President Rajapaksa said the synthetic fertilizer ban was intended to increase the income of farmers by providing them with sustainable and cheaper alternatives. In a recent interview with Bloomberg News, he acknowledged problems with execution.

“Our organic fertilizer manufacturers didn’t have the capacity, but I was not informed,” he said. “I didn’t get the support from people who were responsible.”

Without a bailout from the International Monetary Fund, many worry that Sri Lanka could now go the way of Venezuela, with an essentially worthless currency causing hardship for years to come. For weeks, demonstrators have shut down parts of Colombo, the capital. Much of the public’s anger is directed at the Rajapaksa family, who have led the country for most of the past two decades.

Shock waves from the fertilizer ban continue to reverberate. Due to the increased costs of production – as high as double for paddy crops – a smaller fraction of farmers have prepared for this year’s Yala harvest, which coincides with the monsoon season running from May to August.

The situation has turned desperate for poorer Sri Lankans. Amaraweera, the agriculture minister, has urged people to grow crops at home, saying it’s the only solution to the crisis. For the next three months, the government has given state employees Fridays off from work to tend to their gardens. To meet shortages, Sri Lanka will need to spend over $200 million to import fertilizers this year.

So far, the government expects a combined $150 million in assistance from the World Bank and Asian Development Bank, according to a senior official familiar with the matter. The Export-Import Bank of India has already extended a $55 million loan to Sri Lanka to buy urea, a form of synthetic nitrogen fertilizer. And China has sent rice shipments to fill supply gaps.

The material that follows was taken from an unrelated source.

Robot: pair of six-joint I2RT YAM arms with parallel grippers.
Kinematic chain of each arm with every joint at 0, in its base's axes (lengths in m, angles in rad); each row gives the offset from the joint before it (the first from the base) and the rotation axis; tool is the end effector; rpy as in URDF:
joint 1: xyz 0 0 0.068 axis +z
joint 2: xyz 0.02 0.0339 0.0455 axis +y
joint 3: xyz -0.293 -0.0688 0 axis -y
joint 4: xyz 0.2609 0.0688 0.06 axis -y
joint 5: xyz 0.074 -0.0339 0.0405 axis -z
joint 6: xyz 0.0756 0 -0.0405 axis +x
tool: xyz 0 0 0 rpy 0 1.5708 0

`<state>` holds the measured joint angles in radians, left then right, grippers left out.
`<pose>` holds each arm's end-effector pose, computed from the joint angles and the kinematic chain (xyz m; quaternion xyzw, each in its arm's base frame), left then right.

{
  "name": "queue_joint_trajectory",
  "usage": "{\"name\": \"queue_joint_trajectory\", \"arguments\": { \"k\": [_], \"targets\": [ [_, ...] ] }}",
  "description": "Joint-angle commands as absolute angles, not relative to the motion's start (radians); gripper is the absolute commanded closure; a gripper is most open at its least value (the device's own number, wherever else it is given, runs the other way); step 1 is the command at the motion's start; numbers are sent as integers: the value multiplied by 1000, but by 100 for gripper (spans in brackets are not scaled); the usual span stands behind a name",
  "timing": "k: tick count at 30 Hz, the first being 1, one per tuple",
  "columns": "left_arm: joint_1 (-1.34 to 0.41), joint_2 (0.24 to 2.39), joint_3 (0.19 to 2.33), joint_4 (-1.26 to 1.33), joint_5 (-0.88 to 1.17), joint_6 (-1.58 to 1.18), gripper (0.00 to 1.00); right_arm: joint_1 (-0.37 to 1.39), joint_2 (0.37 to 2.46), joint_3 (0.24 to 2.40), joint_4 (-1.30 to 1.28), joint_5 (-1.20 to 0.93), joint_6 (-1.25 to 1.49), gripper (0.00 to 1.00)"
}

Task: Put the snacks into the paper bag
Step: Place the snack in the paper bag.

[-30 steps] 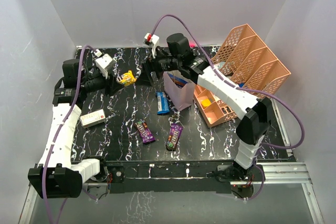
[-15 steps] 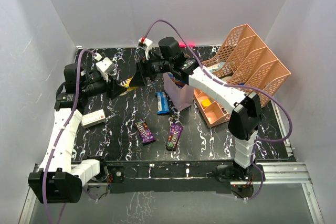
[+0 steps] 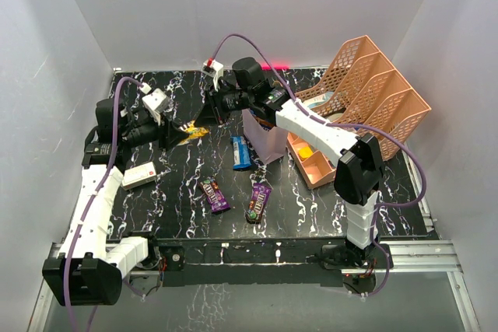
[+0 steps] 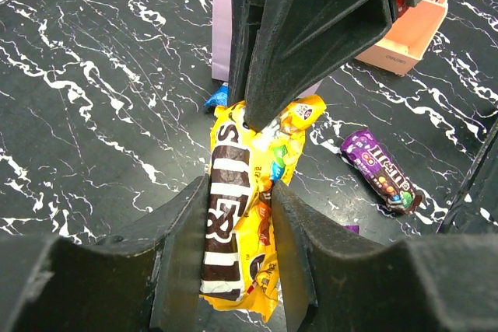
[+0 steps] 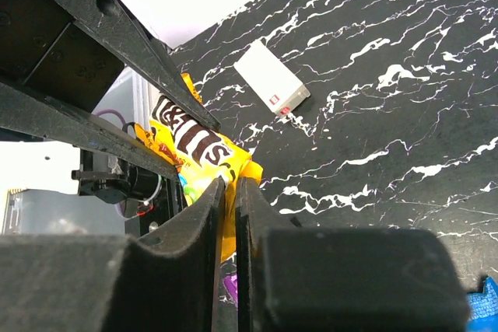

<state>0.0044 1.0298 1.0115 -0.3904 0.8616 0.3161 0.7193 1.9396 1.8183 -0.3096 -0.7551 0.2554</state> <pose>0.2444 -0.0563 0.3709 0.3443 0.7147 -0.2650 0.5481 0.3489 0.3744 0.3609 -0.3735 0.7159 0.5091 0.2978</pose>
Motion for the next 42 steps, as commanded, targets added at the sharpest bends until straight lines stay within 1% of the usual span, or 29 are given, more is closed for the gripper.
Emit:
{"name": "queue_joint_trajectory", "arguments": {
  "k": [1,3,4,9,11,16,26,30,34,38,42],
  "targets": [
    [1,999,1003,-374,893,336,63,724,1905,1830,-268,-756,220,92],
    [1,994,999,-387,887,353,60,724,1897,1835,-282,-739,193,92],
    [2,990,999,-398,881,365,57,723,1891,1840,-297,-729,179,92],
    [1,976,1007,-465,858,426,36,719,1852,1857,-353,-683,83,92],
    [1,970,1014,-491,839,437,29,717,1830,1862,-383,-663,22,92],
    [2,958,1027,-514,776,442,18,715,1754,1850,-465,-587,-143,92],
    [2,964,1044,-509,656,417,9,701,1500,1792,-559,-325,-399,92],
    [2,973,1039,-497,630,416,6,634,1430,1776,-566,-252,-429,92],
    [2,981,1034,-485,608,410,3,588,1383,1749,-583,-174,-488,92],
    [1,986,1032,-480,599,406,2,580,1367,1700,-588,-30,-564,92],
    [2,986,1027,-481,601,411,2,579,1375,1667,-587,45,-615,92]
  ]
}}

But with dwindling food reserves and record global prices for grain and fertilizer due to the war in Ukraine, Sri Lanka is running out of options. The World Food Programme has started distributing food vouchers to some pregnant women as part of its emergency response, aiming to provide assistance to 3 million of the most vulnerable people. Even with humanitarian aid and a recent uptick in cultivation, widespread hunger is possible if more farmers can’t grow or harvest their crops because of runaway prices.

K. Sugath, a 52-year-old farmer, said the challenges keep piling up. Without access to urea, he planted only an acre of rice paddy this season. Many farmers in his area have opted against cultivation entirely, arguing that available organic fertilizers yield limited crops. High fuel prices also mean running a tractor costs twice as much now.

Sugath isn’t optimistic about his harvest, but he worries there’s no choice if he wants to keep his family fed.

“Paddy prices have gone up but no one is selling,” he said.